Finding 7: At the same dimension, the risk of the final Logits is equivalent to deep - level cracking
In the past, hackers or researchers who wanted to extract the confidential knowledge at the bottom of large models often needed to use white - box methods to obtain the internal parameter trajectories of the model, which had a very high threshold.
But this research reveals a harsh reality: if the same observation dimension is maintained, extracting the top - k Logits of the final layer, which is the most surface - level and often open to the outside world through the API (usually only 2L number needs to be intercepted), has almost the same ability to leak irrelevant information as the deep - level log trajectories that require extremely high permissions. This shatters the traditional illusion in the industry that grey - box API access has a natural security barrier.
Profound concerns behind the technology: Privacy and large - model security
After roughly understanding the experimental process, we can't help but ask, what does this really mean?
The Apple team keenly pointed out the huge security risks behind this phenomenon.
In actual business applications, many API interfaces or service providers will publicly disclose the final top - k logarithmic probabilities of the model to allow developers to adjust parameters.
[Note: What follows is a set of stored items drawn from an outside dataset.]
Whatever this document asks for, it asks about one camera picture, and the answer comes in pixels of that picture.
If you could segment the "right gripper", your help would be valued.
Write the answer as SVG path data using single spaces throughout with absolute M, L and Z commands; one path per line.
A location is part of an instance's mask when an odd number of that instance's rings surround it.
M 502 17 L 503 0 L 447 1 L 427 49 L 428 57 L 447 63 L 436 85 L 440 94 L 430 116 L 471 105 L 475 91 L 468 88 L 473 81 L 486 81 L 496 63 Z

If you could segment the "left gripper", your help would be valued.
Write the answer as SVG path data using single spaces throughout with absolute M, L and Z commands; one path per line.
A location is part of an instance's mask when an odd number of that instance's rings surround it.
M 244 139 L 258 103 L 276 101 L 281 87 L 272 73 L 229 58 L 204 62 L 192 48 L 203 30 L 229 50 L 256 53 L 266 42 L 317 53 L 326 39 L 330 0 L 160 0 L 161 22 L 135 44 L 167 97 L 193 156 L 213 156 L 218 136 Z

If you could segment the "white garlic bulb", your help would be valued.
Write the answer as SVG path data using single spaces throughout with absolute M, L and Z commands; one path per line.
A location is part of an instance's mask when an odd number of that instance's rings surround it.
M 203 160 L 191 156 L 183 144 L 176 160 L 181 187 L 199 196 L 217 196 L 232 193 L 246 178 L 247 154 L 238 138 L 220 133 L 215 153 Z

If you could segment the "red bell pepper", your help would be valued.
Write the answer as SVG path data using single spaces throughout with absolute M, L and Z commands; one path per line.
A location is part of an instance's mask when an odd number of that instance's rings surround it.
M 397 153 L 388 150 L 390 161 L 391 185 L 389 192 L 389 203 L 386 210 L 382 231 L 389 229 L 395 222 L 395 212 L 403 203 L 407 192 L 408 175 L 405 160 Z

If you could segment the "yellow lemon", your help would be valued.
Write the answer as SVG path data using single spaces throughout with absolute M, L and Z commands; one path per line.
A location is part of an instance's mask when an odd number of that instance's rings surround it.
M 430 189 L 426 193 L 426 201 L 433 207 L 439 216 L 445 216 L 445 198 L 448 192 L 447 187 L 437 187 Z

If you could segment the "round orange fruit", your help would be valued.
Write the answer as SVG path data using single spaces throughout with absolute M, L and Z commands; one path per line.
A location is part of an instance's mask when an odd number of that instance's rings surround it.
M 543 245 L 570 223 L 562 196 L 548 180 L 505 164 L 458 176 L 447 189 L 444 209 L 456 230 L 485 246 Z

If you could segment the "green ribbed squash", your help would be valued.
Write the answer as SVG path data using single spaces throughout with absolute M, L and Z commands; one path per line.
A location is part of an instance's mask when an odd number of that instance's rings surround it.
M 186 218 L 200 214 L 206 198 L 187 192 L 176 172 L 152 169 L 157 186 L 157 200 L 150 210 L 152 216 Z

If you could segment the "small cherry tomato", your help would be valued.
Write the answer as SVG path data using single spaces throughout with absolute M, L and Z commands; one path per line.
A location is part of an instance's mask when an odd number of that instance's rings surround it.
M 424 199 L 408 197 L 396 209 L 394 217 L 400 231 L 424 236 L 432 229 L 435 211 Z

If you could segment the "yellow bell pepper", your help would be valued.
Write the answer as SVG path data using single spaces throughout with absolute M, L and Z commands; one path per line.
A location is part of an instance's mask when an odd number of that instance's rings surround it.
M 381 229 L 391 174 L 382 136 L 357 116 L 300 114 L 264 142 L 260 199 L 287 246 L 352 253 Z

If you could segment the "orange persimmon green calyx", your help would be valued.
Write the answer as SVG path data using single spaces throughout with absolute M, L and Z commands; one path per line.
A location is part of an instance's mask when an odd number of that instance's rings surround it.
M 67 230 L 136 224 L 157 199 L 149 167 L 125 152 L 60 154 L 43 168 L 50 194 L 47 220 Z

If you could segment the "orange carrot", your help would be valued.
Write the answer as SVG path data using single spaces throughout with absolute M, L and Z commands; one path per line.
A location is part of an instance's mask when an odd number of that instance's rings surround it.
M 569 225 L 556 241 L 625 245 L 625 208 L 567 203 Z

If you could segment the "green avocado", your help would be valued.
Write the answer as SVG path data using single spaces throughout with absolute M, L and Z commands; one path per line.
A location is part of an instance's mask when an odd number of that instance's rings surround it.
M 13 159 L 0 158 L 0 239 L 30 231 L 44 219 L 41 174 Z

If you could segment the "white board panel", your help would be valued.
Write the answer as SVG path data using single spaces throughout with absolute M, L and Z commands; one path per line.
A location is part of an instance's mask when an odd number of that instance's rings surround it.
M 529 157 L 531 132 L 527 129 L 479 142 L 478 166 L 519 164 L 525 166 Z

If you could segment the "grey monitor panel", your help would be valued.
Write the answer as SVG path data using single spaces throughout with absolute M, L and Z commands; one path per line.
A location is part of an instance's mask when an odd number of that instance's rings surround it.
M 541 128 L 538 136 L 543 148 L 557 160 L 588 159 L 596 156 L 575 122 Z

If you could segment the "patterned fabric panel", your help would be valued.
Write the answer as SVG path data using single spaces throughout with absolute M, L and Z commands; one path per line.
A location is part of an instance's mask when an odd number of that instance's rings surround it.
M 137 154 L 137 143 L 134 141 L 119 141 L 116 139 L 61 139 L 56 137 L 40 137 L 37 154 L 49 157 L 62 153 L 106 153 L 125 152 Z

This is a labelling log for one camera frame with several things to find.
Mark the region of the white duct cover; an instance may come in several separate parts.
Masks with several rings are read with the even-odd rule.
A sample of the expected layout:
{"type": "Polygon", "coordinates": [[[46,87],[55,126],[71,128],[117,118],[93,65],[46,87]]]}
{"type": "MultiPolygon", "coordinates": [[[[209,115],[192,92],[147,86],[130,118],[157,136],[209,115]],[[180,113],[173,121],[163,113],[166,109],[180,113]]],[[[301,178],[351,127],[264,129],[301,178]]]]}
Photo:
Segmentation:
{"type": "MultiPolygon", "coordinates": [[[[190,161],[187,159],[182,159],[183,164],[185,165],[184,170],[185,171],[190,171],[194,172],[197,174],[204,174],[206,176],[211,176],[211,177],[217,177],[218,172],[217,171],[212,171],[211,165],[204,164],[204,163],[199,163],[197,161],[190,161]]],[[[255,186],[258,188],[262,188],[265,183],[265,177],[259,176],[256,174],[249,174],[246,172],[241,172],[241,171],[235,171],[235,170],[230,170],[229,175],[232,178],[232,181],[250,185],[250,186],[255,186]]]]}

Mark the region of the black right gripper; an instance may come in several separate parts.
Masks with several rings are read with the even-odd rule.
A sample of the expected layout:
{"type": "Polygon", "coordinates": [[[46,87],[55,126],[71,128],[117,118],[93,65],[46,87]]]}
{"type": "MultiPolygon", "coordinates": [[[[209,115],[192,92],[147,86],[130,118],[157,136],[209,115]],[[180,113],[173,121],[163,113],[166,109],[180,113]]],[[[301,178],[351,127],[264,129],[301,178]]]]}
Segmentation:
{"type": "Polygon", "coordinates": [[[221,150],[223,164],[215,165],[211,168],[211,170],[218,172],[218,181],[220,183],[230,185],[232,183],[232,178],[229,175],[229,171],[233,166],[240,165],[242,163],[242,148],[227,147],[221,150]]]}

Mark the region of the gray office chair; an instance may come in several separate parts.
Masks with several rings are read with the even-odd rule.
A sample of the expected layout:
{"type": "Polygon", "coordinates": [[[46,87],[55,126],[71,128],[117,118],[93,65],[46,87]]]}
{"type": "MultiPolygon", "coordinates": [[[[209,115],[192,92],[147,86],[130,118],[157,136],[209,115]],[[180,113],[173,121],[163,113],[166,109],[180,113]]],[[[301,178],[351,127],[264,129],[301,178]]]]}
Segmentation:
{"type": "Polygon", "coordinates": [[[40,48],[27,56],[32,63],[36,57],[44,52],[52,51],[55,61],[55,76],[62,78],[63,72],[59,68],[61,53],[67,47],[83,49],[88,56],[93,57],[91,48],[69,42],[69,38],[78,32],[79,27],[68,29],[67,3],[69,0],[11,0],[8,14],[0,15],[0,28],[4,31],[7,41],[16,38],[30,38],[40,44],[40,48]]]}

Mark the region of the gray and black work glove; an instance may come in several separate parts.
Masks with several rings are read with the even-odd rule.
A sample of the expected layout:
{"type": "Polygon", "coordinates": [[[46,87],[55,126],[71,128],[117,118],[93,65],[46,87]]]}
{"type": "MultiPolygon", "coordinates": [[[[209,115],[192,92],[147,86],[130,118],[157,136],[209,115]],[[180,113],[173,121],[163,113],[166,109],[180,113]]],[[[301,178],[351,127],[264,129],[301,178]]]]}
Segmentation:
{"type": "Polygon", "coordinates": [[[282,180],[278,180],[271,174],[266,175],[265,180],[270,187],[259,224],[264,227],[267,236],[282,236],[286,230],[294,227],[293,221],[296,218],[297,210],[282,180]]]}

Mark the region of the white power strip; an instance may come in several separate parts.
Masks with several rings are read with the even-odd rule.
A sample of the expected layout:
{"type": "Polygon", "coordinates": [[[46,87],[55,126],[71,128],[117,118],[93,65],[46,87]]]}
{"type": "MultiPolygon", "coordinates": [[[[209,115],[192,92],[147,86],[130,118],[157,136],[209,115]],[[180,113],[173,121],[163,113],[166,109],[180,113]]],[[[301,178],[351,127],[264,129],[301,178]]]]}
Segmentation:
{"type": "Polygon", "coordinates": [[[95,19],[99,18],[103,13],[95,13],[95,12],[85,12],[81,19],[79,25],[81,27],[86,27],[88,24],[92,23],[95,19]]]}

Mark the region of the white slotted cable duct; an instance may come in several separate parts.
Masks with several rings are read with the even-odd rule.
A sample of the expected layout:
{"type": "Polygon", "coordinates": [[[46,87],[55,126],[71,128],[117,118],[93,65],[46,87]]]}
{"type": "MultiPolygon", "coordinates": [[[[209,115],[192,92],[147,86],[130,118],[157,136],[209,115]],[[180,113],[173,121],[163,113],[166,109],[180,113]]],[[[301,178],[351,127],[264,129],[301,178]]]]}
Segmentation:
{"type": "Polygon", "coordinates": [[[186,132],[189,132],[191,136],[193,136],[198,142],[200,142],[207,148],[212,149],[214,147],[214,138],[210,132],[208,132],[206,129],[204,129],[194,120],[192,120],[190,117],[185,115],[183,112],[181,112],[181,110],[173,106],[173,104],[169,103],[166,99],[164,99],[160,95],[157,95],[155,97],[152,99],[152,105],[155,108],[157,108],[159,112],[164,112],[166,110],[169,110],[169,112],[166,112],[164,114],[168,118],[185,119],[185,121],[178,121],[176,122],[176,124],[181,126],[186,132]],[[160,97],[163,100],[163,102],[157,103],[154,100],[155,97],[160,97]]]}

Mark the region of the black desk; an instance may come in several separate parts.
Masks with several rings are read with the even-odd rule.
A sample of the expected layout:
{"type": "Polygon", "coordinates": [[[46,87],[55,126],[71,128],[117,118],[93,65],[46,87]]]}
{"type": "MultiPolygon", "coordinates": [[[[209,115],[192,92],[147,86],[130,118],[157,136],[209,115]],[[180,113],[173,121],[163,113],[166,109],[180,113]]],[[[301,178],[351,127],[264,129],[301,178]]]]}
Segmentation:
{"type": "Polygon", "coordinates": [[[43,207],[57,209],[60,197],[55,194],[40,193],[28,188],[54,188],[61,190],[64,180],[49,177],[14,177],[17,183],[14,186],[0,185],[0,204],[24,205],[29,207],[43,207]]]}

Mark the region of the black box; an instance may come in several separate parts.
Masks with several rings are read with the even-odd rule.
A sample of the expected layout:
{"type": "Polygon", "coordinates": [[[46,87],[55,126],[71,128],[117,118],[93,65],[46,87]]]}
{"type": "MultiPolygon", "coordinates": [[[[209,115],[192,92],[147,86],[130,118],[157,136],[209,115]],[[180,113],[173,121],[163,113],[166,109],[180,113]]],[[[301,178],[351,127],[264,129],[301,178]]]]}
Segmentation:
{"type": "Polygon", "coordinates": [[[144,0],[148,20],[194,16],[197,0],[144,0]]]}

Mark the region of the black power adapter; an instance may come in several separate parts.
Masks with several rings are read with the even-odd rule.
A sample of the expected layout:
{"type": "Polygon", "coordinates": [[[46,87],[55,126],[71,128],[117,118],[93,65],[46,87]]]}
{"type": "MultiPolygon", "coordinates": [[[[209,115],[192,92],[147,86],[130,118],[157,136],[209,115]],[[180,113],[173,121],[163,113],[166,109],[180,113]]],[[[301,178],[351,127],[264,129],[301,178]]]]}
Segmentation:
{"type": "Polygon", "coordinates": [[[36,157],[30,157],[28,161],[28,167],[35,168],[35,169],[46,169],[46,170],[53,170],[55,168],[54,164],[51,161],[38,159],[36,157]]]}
This is the so - called grey - box scenario.
This means that when a user uploads a photo containing privacy information and simply asks the model to perform an insignificant visual Q&A task, although the model seemingly only outputs a "Yes" or a short piece of text, the score distribution of those dozens of highest - probability words behind it has already quietly leaked the background information and potential sensitive attributes in your photo to the server or malicious interceptor that can obtain this data.
Malicious attackers can completely restore the user's private data from these seemingly harmless output probabilities through repeated sampling and probing.
In addition, from the perspective of the model's own performance optimization, this failure of information compression also explains why large models often produce hallucinations. The irrelevant information lingering in the top - layer logits may interfere with the final generated text at any time during the non - greedy decoding generation process, leading the model to output biased or false content.
Conclusion
The question in the paper title "What do your logits know?" is like a Damocles sword hanging over the head of generative AI.
Tim Cook led Apple to build the world's most efficient technology business empire. When the baton is passed to John Ternus, how to build the next - generation computing platform that is both highly intelligent and absolutely privacy - protective will be a new proposition that Apple cannot avoid.
This paper tells us that in the black box of large models, even a seemingly harmless set of probability numbers may hide your secrets.
This article is from the WeChat official account "MachineHeart" (ID: almosthuman2014). Author: MachineHeart focusing on AI privacy, Editor: Panda. Republished by 36Kr with authorization.